Every line of the data should be written out exactly, with the pictures left out.
#### EXERCISE DATA
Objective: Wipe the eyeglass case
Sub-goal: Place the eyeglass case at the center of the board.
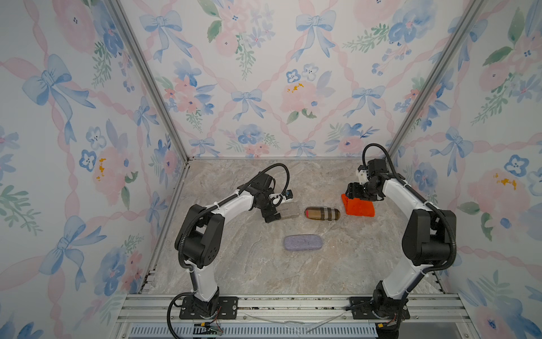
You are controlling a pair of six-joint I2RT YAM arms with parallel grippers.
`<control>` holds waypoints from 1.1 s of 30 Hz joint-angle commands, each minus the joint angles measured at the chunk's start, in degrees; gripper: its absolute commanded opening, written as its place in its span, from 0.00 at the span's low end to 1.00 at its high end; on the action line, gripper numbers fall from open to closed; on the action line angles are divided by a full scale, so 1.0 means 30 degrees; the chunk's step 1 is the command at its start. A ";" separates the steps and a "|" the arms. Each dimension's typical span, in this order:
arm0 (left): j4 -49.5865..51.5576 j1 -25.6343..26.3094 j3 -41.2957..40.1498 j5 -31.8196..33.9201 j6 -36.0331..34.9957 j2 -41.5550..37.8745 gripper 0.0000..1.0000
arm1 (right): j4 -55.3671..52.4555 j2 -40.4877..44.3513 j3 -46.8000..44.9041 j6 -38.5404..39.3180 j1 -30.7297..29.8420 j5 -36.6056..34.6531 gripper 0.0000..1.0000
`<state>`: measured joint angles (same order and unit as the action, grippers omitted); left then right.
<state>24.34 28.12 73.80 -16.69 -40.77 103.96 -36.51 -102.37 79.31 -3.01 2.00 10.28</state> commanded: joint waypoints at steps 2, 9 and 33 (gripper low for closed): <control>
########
» RESPONSE:
Objective: Wipe the eyeglass case
Sub-goal: Place the eyeglass case at the center of the board.
You are controlling a pair of six-joint I2RT YAM arms with parallel grippers.
`<control>` holds waypoints from 1.1 s of 30 Hz joint-angle commands, each minus the joint angles measured at the chunk's start, in degrees; gripper: its absolute commanded opening, written as its place in its span, from 0.00 at the span's low end to 1.00 at its high end; on the action line, gripper numbers fall from open to closed; on the action line angles are divided by a full scale, so 1.0 means 30 degrees; the chunk's step 1 is the command at its start. A ";" separates the steps and a "|" the arms. Each dimension's typical span, in this order:
arm0 (left): j4 -49.5865..51.5576 j1 -25.6343..26.3094 j3 -41.2957..40.1498 j5 -31.8196..33.9201 j6 -36.0331..34.9957 j2 -41.5550..37.8745 gripper 0.0000..1.0000
arm1 (right): j4 -55.3671..52.4555 j2 -40.4877..44.3513 j3 -46.8000..44.9041 j6 -38.5404..39.3180 j1 -30.7297..29.8420 j5 -36.6056..34.6531 gripper 0.0000..1.0000
`<state>`: measured joint angles (same order and unit as the action, grippers omitted); left then right.
<state>24.34 28.12 73.80 -16.69 -40.77 103.96 -36.51 -102.37 79.31 -3.01 2.00 10.28</state> commanded: joint waypoints at steps 2, 9 and 33 (gripper low for closed): <control>

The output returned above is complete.